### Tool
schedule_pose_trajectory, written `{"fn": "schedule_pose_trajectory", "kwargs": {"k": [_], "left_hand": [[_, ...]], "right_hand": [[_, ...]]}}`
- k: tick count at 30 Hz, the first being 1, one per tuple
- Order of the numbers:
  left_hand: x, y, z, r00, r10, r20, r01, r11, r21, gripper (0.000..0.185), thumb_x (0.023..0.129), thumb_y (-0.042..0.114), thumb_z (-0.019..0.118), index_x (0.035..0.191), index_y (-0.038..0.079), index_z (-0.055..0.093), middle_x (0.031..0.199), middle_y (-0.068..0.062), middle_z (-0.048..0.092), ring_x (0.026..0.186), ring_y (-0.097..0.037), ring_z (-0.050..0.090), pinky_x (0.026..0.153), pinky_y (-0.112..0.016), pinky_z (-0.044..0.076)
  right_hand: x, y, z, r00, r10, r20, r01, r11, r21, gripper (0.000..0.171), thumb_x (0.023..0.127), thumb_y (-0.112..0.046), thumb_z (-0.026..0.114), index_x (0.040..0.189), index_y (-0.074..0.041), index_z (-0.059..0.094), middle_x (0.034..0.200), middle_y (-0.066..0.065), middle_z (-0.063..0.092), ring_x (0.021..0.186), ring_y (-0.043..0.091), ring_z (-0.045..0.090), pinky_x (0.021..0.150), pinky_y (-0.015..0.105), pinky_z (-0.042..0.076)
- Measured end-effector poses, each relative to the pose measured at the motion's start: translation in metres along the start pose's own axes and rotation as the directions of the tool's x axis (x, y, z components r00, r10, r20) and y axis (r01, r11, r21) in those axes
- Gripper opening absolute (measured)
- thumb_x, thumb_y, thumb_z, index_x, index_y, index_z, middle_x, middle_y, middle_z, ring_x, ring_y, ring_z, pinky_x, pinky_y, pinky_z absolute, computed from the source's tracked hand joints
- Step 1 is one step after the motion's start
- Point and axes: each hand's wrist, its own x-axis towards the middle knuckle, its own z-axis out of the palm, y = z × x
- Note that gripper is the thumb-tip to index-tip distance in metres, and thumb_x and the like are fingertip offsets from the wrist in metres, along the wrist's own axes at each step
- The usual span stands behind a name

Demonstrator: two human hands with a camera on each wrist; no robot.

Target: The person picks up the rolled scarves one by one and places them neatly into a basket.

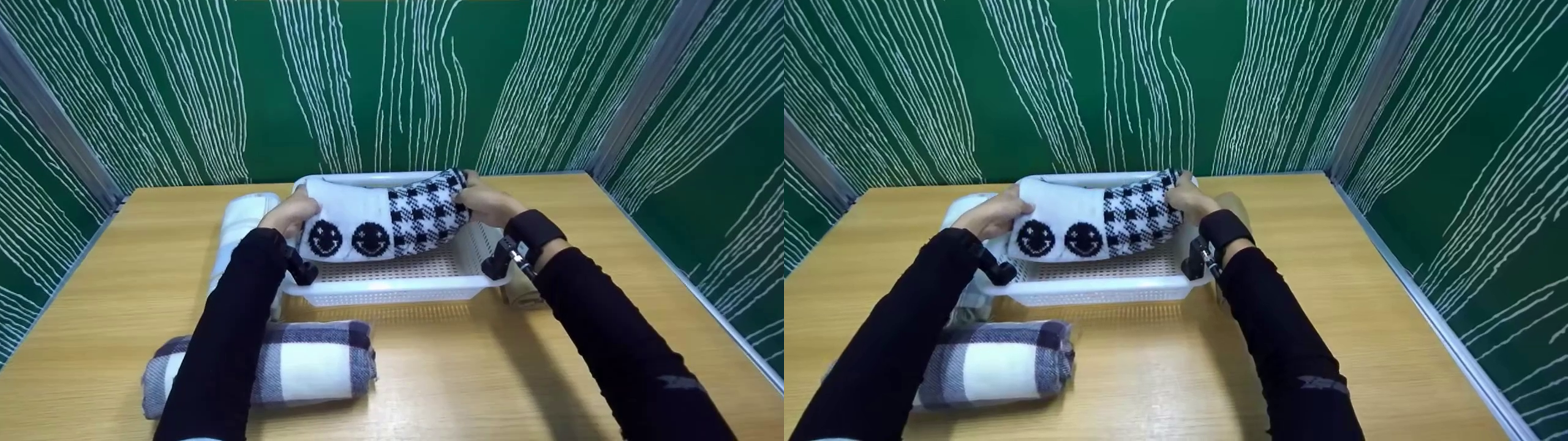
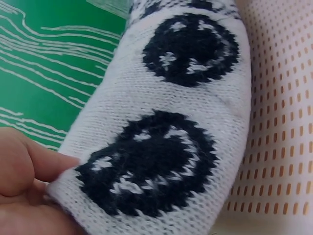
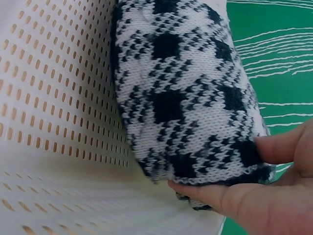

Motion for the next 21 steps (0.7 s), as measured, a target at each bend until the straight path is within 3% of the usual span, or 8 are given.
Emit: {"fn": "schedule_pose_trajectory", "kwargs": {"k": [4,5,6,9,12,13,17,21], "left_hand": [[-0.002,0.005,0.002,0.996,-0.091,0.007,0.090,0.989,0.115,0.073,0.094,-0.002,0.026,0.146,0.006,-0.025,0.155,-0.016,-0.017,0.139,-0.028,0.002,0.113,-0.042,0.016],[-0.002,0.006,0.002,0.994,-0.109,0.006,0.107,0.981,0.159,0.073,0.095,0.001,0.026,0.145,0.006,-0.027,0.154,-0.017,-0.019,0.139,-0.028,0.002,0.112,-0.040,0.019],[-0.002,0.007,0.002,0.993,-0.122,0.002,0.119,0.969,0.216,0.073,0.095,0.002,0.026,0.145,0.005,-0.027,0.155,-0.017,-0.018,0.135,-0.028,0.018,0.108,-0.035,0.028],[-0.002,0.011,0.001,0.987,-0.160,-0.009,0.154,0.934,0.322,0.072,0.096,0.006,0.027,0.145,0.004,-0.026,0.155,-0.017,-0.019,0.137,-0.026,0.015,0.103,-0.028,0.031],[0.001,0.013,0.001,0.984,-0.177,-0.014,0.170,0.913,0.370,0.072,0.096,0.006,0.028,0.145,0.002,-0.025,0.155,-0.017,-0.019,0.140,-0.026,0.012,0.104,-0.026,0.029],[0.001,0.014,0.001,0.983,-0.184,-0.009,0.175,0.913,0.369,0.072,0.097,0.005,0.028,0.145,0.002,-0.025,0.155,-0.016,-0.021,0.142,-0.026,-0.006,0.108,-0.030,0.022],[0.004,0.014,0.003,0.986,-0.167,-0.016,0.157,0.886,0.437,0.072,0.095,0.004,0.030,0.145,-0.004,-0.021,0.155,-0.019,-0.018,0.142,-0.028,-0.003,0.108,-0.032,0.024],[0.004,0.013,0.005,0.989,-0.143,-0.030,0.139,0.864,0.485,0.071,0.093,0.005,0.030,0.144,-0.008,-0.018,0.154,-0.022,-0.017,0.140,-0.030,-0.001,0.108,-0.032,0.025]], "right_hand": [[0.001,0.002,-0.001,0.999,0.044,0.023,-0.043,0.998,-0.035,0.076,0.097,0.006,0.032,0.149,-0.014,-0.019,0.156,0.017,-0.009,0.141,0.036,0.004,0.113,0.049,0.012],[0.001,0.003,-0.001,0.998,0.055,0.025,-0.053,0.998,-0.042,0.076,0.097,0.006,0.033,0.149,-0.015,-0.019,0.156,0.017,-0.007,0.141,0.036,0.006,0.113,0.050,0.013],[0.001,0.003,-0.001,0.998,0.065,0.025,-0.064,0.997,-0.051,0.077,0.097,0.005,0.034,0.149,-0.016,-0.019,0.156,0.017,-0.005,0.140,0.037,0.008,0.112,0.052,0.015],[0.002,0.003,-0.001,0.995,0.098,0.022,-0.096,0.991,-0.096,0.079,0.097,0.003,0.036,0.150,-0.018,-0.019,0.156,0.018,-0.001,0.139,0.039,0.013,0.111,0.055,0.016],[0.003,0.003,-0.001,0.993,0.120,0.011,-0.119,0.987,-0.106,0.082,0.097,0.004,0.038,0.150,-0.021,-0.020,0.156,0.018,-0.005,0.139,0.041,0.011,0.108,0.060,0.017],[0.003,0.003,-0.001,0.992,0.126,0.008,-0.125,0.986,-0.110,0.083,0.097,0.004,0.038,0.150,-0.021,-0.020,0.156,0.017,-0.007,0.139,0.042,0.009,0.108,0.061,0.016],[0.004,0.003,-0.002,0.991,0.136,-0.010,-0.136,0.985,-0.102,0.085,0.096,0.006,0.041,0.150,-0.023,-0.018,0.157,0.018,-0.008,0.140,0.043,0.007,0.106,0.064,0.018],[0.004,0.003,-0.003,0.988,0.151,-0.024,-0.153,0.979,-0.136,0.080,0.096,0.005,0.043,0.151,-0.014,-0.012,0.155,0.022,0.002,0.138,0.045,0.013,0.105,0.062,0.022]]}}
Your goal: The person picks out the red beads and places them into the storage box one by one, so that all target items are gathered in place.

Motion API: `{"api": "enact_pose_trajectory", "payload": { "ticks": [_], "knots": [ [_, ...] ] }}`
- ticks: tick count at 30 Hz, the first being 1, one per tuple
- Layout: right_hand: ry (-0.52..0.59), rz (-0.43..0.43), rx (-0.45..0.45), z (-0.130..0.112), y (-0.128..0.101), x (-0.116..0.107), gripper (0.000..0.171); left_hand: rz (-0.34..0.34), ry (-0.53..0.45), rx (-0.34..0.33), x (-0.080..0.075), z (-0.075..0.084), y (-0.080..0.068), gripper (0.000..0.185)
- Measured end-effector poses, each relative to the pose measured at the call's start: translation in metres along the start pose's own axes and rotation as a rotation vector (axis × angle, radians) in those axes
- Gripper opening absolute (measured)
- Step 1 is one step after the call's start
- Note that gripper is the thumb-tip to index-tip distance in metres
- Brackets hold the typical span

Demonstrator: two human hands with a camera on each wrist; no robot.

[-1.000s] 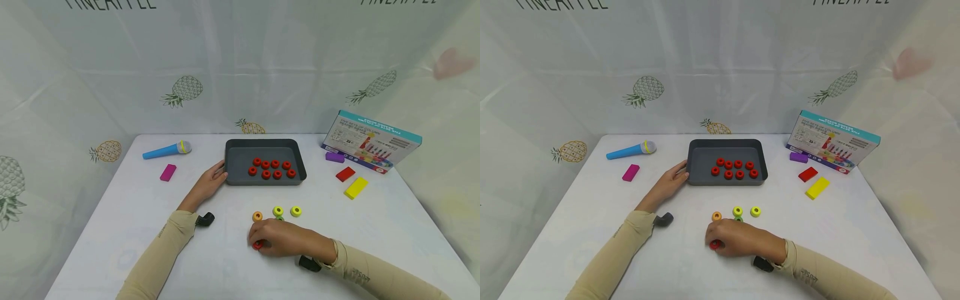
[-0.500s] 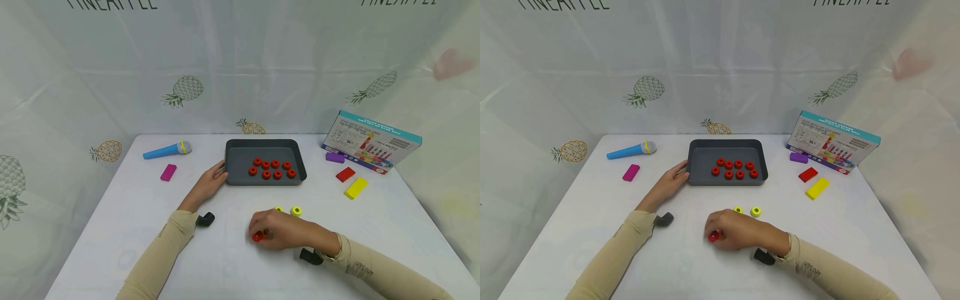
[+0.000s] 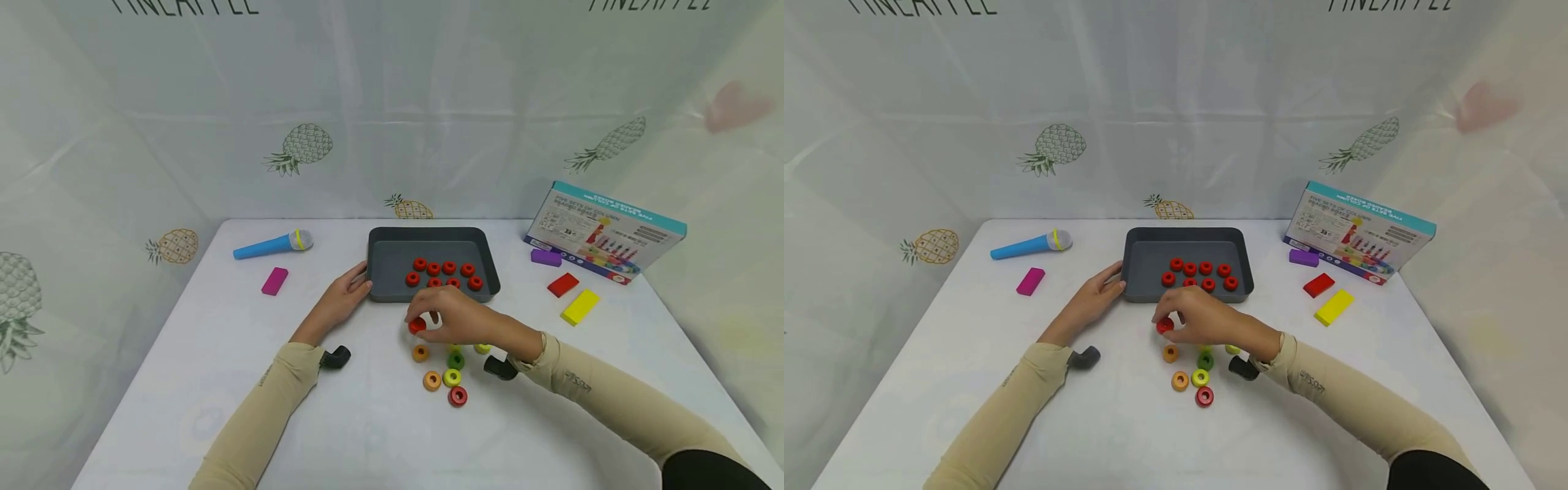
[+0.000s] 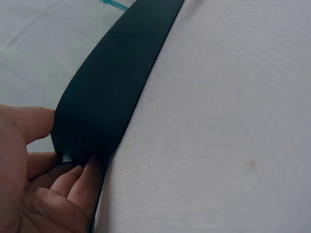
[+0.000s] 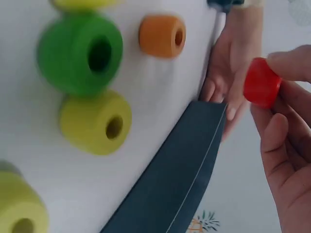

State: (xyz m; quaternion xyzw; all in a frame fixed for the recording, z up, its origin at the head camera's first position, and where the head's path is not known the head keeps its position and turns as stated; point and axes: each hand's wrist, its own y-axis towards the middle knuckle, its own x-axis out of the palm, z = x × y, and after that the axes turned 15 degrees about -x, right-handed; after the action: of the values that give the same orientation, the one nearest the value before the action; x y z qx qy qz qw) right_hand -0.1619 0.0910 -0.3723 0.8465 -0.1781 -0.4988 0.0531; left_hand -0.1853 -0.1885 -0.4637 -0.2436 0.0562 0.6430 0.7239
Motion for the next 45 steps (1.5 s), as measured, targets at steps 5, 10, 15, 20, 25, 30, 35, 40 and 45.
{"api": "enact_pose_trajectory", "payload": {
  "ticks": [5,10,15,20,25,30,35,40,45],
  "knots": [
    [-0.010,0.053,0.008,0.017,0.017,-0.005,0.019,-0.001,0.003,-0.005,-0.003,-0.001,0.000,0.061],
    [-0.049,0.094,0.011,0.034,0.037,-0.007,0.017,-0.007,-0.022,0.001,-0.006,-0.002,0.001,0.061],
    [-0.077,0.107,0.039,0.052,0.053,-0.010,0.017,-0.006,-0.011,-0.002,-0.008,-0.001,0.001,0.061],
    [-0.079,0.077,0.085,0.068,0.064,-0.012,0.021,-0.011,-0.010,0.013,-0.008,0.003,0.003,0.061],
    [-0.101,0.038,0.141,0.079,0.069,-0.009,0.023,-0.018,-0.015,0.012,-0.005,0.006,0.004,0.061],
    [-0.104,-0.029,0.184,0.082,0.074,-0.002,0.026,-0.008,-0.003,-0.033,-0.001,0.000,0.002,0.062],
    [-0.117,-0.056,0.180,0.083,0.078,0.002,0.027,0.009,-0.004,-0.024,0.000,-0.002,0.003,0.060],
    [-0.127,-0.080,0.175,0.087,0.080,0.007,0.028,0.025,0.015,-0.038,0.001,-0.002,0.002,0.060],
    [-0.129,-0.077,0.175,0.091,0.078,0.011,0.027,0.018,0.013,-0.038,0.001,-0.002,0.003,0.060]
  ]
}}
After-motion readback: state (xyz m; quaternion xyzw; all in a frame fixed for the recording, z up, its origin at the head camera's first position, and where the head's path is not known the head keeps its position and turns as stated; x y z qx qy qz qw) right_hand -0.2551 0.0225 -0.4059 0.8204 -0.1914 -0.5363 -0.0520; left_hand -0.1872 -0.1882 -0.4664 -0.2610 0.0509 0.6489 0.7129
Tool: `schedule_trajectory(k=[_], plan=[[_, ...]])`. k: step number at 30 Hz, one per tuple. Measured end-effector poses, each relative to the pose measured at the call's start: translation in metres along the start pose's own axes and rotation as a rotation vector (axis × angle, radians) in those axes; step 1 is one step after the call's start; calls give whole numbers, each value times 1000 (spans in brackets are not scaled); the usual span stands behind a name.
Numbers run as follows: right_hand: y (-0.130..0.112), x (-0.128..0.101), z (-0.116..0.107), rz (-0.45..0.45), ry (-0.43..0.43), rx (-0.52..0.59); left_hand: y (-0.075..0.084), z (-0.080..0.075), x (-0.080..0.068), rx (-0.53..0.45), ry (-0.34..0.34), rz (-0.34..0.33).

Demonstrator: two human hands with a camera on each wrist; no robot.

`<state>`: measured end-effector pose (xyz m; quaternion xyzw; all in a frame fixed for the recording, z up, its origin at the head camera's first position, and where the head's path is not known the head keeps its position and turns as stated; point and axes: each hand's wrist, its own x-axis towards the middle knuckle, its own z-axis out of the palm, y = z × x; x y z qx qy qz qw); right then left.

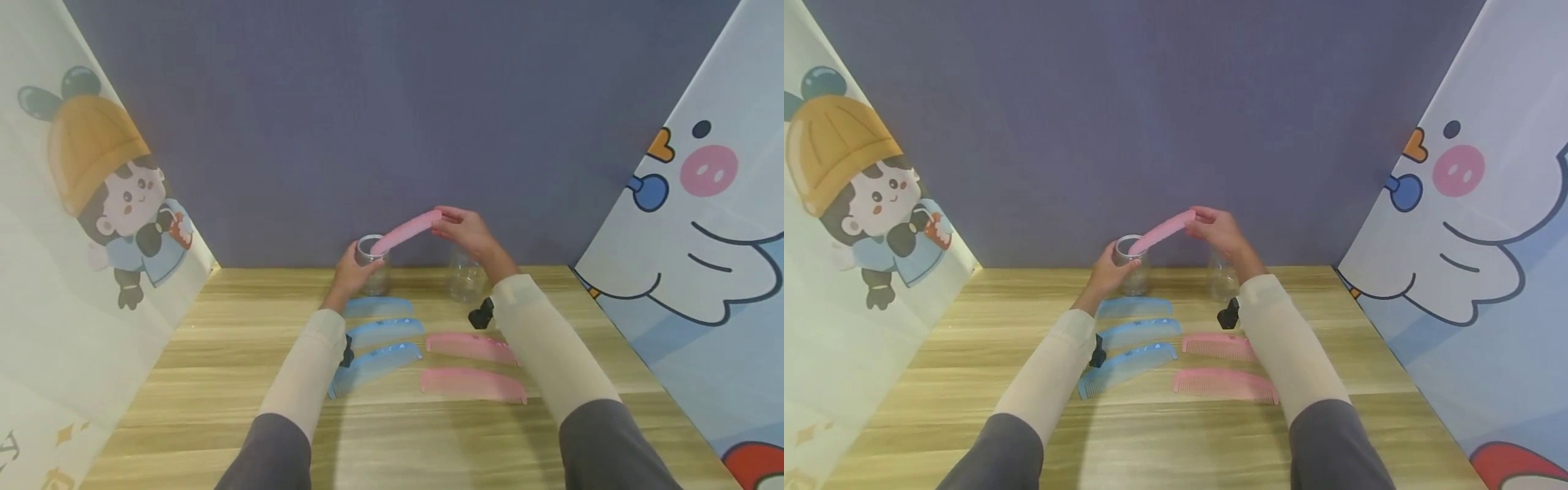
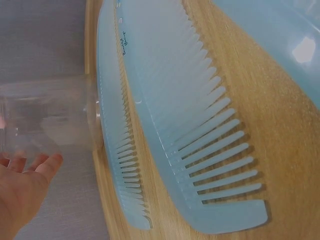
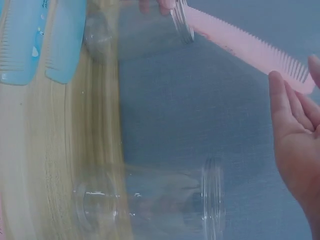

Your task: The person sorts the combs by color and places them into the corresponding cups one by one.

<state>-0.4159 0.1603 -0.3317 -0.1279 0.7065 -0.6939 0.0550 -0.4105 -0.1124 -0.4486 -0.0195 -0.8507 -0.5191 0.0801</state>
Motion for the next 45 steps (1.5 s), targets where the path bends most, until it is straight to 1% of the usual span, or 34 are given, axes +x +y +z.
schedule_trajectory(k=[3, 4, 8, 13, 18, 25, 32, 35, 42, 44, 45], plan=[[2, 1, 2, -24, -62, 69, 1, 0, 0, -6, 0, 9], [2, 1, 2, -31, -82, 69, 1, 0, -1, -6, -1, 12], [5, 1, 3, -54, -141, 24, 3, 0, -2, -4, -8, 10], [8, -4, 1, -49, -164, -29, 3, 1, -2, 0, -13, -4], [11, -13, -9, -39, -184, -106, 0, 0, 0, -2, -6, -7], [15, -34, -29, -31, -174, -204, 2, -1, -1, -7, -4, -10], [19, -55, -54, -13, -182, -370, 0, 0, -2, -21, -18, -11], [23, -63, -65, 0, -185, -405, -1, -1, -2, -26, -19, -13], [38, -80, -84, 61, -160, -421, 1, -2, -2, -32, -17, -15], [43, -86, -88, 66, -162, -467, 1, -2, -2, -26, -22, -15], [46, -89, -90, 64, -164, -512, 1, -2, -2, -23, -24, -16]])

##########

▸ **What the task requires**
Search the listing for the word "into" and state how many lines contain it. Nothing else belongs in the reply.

▸ **Completed exercise**
3